By Padraic Halpin
DUBLIN (Reuters) -Ireland plans to reduce its budget deficit more gradually than previously forecast to increase capital spending on areas such as housing and expects it to fall to 1.5% of gross domestic product by 2025 from an estimated 5.1% this year.
Ireland's finance ministry had forecast in April that the deficit would drop to 0.2% of GDP by 2025 without further policy actions. Public Expenditure Minister Michael McGrath said the additional borrowing will ensure the government tackles a years-long imbalance between housing supply and demand "head on".
"This increase is justified given the critical role that capital investment has to play in delivering on our economic, social and climate priorities. From 2023 onwards, the government will be borrowing only to finance for capital expenditure," the government said in its summer economic statement.
The finance ministry said that on the basis of the deficit-GDP projections set out, Ireland should not be a fiscal outlier and that its deficit trajectory in the coming years should be broadly in line with other European countries.

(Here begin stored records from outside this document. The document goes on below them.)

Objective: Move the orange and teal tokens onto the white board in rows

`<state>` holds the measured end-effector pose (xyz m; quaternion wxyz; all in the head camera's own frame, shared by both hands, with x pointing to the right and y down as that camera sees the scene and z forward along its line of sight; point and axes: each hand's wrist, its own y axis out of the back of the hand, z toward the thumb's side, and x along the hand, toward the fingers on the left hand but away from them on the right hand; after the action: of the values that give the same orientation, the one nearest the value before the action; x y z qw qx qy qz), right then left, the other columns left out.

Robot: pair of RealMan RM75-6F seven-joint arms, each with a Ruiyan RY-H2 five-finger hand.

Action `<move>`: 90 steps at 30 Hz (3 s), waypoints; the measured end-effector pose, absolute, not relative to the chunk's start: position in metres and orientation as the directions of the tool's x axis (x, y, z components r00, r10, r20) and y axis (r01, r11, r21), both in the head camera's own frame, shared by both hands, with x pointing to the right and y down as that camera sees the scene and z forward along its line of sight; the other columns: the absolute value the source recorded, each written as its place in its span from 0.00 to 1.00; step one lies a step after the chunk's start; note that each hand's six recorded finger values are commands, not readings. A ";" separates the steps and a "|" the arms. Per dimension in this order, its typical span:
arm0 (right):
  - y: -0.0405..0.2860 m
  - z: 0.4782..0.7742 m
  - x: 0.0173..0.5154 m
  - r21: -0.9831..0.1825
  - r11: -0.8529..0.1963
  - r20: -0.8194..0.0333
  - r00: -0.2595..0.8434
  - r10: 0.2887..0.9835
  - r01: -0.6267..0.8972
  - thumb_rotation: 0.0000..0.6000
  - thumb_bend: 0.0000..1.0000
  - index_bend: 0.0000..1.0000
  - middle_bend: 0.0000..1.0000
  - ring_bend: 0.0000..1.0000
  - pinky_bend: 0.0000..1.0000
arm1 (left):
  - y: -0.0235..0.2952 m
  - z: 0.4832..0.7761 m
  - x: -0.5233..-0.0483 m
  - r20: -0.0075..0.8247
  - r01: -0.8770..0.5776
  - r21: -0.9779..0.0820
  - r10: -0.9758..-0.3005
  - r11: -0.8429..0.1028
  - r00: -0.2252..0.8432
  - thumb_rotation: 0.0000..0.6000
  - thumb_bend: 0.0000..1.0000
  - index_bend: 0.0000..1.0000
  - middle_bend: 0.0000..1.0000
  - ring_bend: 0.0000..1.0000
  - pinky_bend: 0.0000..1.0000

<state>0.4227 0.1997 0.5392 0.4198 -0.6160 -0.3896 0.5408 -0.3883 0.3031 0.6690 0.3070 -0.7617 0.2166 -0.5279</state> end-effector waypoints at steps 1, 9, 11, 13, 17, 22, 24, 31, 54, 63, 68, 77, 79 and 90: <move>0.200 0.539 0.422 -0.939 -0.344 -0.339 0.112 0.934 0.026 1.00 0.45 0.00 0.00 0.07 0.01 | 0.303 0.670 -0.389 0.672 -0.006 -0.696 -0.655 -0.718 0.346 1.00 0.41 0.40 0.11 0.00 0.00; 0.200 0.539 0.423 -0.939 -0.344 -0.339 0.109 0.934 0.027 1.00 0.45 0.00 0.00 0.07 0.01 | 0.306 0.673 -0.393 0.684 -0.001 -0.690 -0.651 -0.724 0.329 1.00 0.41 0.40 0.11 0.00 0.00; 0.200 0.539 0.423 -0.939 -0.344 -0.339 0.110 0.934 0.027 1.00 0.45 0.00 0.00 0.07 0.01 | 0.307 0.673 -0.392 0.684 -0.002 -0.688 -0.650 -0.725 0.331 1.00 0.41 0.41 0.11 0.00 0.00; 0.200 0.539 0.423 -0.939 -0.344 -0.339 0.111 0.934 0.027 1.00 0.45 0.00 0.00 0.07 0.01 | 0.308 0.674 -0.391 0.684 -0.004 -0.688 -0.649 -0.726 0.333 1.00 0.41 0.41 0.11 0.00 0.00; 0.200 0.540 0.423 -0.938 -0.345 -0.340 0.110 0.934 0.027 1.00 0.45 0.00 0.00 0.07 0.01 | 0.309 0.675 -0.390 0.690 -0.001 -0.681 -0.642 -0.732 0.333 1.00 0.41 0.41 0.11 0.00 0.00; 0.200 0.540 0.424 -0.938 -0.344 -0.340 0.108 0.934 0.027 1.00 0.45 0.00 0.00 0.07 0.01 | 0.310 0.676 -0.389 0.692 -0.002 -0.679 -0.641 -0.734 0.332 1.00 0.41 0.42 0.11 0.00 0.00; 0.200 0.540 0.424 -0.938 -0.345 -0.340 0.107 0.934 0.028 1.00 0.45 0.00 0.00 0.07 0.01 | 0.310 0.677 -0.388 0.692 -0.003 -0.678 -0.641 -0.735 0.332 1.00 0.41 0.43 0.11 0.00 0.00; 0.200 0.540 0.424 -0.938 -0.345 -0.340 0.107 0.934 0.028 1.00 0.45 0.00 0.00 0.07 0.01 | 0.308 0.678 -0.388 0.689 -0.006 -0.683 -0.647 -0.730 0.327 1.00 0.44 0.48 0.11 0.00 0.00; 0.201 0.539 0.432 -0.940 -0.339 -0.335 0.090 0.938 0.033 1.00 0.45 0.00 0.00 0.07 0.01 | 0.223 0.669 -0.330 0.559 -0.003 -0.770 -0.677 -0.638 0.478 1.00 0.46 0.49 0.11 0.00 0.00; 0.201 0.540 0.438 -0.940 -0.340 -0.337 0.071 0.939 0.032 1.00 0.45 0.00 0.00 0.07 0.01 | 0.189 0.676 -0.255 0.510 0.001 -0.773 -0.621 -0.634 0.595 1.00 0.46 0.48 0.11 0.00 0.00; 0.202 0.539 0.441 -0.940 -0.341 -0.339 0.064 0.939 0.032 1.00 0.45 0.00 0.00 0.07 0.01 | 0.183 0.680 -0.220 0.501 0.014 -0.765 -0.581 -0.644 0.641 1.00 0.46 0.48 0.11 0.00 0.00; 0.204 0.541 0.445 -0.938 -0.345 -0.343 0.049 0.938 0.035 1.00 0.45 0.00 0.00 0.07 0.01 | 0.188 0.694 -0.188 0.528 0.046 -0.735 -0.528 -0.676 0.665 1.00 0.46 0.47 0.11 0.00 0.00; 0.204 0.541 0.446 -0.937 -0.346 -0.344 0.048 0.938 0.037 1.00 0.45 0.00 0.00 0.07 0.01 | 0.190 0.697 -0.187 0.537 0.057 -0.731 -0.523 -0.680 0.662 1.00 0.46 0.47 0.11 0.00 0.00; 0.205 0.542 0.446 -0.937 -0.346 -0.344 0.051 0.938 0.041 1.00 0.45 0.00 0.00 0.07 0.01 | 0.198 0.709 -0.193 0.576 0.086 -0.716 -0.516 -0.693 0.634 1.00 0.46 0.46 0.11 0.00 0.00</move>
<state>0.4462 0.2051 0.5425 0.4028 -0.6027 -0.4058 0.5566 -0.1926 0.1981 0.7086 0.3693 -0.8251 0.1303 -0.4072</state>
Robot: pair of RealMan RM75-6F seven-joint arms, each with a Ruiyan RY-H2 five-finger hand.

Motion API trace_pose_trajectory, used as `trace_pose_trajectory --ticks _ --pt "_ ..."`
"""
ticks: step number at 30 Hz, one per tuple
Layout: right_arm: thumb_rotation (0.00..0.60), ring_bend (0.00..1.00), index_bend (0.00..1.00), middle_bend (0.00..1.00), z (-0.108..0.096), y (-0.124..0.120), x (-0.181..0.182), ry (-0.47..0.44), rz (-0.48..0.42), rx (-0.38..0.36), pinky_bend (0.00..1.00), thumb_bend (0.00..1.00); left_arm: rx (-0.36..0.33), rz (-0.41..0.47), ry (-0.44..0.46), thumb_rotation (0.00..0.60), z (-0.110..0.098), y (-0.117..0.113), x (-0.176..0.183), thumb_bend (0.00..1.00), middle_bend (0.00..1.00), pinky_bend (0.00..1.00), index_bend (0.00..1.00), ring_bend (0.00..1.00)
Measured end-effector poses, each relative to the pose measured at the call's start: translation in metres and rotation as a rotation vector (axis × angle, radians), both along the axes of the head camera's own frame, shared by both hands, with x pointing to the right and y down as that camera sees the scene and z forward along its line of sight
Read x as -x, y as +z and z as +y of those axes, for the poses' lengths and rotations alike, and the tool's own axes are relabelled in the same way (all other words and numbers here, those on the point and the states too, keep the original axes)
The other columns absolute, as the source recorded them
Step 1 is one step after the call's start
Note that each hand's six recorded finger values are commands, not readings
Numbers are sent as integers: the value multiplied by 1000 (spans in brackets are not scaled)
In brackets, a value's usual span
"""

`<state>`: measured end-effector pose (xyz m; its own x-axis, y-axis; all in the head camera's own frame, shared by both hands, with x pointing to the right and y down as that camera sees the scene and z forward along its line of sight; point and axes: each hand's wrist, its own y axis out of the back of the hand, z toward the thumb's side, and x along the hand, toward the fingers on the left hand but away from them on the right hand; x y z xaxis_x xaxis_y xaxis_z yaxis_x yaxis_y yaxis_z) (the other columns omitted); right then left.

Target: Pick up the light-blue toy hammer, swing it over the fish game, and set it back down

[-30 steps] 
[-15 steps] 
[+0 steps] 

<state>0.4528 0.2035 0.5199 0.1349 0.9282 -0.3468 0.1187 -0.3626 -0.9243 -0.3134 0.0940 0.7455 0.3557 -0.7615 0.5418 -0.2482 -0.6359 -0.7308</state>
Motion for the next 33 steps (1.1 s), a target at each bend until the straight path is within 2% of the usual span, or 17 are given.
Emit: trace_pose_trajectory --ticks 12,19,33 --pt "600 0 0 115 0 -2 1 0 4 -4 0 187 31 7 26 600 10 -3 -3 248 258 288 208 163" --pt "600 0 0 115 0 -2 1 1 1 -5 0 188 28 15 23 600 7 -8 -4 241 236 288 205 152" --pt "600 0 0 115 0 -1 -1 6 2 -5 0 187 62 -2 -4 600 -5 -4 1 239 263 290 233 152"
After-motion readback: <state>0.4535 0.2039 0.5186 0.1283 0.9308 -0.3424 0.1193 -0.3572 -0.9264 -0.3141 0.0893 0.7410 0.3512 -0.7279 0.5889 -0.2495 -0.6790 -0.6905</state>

To ensure that the public finances remain on a sustainable path, the government agreed to set an expenditure rule whereby core non-coronavirus related expenditure growth is fixed at the economy's estimated trend growth rate, taking account of inflation.
While the ministry almost doubled its GDP forecast for this year to 8.8% from 4.5% due to strong export growth, the new rule means core expenditure will grow by just over 5% on average per year over the period to 2025.
Ireland's debt is forecast to peak in 2022 at 108.6% of modified gross national income (GNI*) and fall more slowly than previously anticipated to 106.3% by 2025.
GNI* is viewed by government as a more accurate measure of the size of the economy due to how Ireland's large hub of big multinationals can distort GDP.
Ireland's debt agency said it had nudged up its target funding range for the year to 18-20 billion euros from an earlier target of 16-20 billion euros due to the government's new plan.